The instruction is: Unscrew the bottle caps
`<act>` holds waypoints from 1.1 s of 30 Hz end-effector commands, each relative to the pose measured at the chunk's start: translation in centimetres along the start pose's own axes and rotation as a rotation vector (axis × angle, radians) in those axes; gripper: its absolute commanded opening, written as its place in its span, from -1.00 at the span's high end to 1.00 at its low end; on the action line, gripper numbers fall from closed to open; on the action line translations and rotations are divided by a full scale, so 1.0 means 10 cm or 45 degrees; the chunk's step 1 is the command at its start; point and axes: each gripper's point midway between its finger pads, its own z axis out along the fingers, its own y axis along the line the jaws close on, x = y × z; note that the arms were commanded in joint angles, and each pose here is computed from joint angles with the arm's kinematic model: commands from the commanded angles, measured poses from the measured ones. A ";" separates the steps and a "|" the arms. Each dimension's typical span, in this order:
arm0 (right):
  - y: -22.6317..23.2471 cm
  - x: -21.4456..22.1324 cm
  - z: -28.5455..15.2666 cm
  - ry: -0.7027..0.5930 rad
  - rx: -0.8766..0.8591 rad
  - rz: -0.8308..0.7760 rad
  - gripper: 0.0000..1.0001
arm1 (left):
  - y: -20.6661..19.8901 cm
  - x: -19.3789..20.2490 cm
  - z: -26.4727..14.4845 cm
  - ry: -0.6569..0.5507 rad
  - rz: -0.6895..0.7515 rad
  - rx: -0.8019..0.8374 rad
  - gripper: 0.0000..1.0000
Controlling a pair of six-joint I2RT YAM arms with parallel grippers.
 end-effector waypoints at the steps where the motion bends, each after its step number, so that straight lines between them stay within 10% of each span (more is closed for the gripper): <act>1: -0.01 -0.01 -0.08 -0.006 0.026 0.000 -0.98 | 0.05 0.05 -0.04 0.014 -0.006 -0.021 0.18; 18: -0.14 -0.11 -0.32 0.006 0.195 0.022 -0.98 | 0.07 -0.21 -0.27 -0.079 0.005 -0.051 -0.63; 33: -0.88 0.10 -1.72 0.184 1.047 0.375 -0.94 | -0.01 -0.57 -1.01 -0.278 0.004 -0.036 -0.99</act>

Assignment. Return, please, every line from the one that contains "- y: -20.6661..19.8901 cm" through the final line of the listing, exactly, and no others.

Expected answer.
  - y: -20.6661..19.8901 cm
  - x: -19.3789..20.2490 cm
  - z: -26.4727..14.4845 cm
  - ry: -0.6569..0.5507 rad
  - rz: -0.6895..0.7515 rad
  - rx: -0.8019..0.8374 rad
  - gripper: 0.0000..1.0000
Controlling a pair of six-joint I2RT YAM arms with parallel grippers.
 end-effector waypoints at the steps where the motion bends, each after its step number, so that straight lines between them stay within 10% of each span (more is closed for the gripper): <act>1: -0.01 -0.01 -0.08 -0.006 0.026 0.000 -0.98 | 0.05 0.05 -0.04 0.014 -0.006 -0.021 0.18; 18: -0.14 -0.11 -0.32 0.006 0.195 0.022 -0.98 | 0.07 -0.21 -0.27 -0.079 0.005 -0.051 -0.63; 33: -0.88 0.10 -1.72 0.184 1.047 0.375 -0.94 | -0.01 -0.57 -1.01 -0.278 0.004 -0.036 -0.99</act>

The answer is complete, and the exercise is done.